• Exercise directions
Check each line of the data for "same", then give the number of lines that have it, without any other words.

• Stored data
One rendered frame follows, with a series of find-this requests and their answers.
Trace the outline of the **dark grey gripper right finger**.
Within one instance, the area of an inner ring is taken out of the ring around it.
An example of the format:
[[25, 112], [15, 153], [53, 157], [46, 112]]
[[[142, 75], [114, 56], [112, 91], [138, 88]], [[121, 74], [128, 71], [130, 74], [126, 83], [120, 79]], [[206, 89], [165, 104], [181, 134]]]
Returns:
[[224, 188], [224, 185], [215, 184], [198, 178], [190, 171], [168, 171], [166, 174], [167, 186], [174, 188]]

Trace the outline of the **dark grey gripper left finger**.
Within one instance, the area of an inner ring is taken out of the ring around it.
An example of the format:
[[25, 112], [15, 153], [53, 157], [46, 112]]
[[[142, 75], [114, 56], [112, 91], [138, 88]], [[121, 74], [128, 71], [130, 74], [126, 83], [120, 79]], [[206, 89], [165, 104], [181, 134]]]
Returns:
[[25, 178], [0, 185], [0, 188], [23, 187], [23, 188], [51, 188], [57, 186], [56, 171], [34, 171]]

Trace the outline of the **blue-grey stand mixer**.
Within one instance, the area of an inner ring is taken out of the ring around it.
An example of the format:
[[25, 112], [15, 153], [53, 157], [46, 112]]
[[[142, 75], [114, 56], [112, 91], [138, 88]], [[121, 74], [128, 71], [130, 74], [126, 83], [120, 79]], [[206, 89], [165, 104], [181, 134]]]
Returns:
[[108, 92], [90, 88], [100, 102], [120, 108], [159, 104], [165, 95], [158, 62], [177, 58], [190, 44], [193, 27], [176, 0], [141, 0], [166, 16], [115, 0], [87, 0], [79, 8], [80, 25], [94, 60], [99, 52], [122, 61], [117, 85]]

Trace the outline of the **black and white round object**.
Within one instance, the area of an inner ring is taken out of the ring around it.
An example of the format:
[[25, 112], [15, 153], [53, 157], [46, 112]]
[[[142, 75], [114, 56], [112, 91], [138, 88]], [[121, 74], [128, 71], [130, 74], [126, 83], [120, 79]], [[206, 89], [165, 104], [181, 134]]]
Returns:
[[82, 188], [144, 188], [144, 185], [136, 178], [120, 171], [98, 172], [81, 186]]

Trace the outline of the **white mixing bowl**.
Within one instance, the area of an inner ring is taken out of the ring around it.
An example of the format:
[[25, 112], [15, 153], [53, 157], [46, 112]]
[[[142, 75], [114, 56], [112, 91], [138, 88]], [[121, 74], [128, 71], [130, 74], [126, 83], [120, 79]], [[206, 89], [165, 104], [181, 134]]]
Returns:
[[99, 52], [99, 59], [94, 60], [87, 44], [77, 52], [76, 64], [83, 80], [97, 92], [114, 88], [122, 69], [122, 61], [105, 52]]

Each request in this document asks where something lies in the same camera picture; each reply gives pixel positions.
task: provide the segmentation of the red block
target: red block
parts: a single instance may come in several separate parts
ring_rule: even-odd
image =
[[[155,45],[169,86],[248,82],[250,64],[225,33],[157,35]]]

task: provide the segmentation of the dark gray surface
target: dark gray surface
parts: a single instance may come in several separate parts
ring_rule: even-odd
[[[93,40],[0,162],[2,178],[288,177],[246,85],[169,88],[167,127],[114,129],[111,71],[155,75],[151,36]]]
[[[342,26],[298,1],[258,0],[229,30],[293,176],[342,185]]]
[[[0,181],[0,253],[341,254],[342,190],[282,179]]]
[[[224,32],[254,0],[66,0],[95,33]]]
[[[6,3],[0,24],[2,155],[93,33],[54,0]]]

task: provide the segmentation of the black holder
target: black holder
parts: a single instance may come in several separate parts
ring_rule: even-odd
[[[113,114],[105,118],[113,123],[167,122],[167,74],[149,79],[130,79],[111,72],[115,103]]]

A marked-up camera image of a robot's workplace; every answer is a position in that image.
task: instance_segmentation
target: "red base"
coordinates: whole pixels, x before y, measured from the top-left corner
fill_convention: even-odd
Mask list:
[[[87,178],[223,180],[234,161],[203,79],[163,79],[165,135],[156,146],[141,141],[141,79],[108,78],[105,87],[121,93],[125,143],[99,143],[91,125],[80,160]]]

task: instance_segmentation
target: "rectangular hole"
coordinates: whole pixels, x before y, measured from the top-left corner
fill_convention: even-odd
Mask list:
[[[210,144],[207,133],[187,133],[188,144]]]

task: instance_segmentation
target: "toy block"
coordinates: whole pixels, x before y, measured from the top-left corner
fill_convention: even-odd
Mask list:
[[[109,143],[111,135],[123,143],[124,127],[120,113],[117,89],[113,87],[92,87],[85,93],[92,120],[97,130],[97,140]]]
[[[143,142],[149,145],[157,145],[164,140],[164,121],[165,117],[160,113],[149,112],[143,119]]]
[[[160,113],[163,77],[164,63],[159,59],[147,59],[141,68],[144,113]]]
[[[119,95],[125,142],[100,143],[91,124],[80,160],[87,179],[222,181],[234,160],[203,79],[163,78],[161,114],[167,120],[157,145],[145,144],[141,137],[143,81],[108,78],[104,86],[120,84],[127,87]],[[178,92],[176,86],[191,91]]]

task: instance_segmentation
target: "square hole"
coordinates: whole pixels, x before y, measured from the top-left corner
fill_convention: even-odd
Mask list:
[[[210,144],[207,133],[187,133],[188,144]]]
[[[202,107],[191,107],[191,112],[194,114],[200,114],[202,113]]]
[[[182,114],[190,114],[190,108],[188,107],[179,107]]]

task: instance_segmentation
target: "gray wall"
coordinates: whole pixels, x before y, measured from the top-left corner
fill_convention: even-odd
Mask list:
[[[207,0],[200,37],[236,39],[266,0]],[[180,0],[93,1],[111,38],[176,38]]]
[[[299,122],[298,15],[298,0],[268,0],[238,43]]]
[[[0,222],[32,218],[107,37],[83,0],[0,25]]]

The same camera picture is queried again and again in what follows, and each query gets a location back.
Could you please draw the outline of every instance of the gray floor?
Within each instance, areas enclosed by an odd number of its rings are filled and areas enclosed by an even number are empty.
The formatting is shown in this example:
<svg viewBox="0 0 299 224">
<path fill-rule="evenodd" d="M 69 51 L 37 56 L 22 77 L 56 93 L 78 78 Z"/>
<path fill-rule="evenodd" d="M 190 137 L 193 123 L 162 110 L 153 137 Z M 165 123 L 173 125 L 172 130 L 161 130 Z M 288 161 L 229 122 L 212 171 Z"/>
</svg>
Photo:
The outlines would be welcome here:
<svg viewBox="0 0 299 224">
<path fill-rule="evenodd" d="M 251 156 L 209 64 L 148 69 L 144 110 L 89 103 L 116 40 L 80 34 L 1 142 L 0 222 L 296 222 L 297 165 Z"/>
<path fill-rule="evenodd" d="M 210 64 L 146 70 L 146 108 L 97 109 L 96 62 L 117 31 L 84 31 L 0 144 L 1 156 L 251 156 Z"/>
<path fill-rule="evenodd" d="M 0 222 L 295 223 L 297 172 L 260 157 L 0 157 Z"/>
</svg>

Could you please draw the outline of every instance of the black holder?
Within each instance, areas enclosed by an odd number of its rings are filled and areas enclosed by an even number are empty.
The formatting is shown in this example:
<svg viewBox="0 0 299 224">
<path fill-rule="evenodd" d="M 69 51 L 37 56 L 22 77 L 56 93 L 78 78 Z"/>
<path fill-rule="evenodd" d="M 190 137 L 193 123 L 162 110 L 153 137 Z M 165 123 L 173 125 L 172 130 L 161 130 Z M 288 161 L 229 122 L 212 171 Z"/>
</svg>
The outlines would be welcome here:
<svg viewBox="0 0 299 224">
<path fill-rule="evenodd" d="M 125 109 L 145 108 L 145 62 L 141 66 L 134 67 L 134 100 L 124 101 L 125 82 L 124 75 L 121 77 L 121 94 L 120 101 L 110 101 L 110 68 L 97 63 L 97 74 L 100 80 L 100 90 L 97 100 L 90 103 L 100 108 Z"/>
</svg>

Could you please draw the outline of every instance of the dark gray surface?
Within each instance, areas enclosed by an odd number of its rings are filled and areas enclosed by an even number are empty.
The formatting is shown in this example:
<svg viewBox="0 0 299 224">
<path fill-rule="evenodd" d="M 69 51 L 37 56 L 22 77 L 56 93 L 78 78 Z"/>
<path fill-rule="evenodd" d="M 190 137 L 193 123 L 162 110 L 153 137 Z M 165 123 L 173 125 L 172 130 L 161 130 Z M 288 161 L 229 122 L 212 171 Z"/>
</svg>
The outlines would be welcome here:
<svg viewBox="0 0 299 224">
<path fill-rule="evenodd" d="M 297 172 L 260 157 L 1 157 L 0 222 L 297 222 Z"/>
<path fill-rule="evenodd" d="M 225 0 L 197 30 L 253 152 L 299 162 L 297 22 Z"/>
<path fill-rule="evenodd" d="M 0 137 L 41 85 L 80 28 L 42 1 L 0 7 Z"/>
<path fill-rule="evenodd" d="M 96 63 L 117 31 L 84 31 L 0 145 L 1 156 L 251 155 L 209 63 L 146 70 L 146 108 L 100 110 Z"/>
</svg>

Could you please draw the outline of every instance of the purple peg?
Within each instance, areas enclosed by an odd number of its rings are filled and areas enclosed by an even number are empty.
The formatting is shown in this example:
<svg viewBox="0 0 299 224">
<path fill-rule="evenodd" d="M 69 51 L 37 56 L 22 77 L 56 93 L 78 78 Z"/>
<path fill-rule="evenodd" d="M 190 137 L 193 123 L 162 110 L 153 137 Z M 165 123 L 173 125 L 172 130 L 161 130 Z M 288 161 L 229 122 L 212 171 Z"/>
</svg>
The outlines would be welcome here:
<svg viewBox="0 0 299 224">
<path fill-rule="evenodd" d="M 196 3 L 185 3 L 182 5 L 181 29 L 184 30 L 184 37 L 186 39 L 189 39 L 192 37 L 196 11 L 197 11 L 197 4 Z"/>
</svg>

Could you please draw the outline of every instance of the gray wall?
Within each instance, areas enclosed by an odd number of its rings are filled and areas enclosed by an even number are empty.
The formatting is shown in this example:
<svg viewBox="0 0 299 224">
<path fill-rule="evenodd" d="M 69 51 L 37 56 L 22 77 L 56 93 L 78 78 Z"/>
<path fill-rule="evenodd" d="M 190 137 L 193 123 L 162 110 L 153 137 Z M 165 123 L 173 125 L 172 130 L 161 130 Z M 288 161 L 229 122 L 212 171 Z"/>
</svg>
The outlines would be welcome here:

• Output for this task
2